The data should be printed again, exactly.

--- SUPPLIED MATERIAL ---

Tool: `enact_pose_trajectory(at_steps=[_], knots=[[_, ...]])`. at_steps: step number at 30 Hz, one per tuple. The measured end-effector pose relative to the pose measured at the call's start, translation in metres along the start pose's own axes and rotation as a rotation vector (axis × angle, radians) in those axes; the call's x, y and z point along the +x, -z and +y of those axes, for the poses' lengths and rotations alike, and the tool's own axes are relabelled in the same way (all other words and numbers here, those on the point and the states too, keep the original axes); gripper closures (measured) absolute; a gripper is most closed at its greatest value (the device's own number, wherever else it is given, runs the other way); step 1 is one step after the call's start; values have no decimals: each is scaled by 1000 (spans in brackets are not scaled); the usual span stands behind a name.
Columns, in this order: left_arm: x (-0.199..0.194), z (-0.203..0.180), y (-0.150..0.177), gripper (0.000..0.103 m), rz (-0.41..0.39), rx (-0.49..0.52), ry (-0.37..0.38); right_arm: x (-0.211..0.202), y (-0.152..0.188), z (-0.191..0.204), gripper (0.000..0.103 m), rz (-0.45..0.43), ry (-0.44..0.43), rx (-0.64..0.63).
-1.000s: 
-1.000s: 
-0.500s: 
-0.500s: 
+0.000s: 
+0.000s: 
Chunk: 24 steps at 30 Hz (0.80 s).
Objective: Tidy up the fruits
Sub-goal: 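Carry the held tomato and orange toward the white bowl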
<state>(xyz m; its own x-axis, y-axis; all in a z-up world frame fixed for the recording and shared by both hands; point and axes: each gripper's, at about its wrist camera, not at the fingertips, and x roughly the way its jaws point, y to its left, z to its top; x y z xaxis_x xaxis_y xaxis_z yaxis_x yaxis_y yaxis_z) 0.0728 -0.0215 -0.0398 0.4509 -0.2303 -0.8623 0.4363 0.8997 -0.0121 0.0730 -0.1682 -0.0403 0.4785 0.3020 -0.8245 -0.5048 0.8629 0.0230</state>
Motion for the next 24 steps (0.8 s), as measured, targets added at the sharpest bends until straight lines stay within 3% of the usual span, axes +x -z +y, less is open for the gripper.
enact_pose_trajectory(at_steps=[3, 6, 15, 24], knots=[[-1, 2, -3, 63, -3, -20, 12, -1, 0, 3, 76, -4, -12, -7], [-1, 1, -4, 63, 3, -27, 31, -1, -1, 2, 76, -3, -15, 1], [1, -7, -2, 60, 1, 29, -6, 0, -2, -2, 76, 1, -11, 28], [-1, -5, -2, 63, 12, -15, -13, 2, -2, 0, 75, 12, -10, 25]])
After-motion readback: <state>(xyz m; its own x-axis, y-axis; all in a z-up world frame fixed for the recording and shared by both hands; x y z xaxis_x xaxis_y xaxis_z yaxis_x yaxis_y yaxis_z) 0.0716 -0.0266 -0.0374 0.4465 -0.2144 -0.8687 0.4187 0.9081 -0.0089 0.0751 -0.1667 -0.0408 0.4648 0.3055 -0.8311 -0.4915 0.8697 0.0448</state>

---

_ANSWER SECTION_
Tool: `enact_pose_trajectory(at_steps=[_], knots=[[_, ...]])`. at_steps: step number at 30 Hz, one per tuple. The measured end-effector pose relative to the pose measured at the call's start, translation in metres along the start pose's own axes and rotation as a rotation vector (axis × angle, radians) in those axes; the call's x, y and z point along the +x, -z and +y of those axes, for the poses' lengths and rotations alike, and the tool's own axes are relabelled in the same way (all other words and numbers here, those on the point and the states too, keep the original axes); gripper closures (measured) absolute; a gripper is most closed at its greatest value (the device's own number, wherever else it is given, runs the other way); step 1 is one step after the call's start; values have no decimals: each is scaled by 1000 (spans in brackets are not scaled); the usual span stands behind a name.
Columns, in this order: left_arm: x (-0.199..0.194), z (-0.203..0.180), y (-0.150..0.177), gripper (0.000..0.103 m), rz (-0.41..0.39), rx (-0.49..0.52), ry (-0.37..0.38); right_arm: x (-0.211..0.202), y (-0.152..0.188), z (-0.191..0.204), gripper (0.000..0.103 m), rz (-0.45..0.43), ry (-0.44..0.43), rx (-0.64..0.63).
-1.000s: 
-1.000s: 
-0.500s: 
-0.500s: 
+0.000s: 
+0.000s: 
Chunk: 24 steps at 30 Hz (0.80 s).
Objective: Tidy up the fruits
Sub-goal: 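Carry the held tomato and orange toward the white bowl
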<state>(xyz m; its own x-axis, y-axis; all in a z-up world frame fixed for the recording and shared by both hands; point and axes: each gripper's, at about its wrist camera, not at the fingertips, and x roughly the way its jaws point, y to its left, z to its top; x y z xaxis_x xaxis_y xaxis_z yaxis_x yaxis_y yaxis_z) 0.0728 -0.0215 -0.0398 0.4509 -0.2303 -0.8623 0.4363 0.8997 -0.0121 0.0730 -0.1682 -0.0403 0.4785 0.3020 -0.8245 -0.5048 0.8629 0.0230</state>
Motion for the next 24 steps (0.8 s), as measured, targets added at the sharpest bends until straight lines stay within 3% of the usual span, axes +x -z +y, less is open for the gripper.
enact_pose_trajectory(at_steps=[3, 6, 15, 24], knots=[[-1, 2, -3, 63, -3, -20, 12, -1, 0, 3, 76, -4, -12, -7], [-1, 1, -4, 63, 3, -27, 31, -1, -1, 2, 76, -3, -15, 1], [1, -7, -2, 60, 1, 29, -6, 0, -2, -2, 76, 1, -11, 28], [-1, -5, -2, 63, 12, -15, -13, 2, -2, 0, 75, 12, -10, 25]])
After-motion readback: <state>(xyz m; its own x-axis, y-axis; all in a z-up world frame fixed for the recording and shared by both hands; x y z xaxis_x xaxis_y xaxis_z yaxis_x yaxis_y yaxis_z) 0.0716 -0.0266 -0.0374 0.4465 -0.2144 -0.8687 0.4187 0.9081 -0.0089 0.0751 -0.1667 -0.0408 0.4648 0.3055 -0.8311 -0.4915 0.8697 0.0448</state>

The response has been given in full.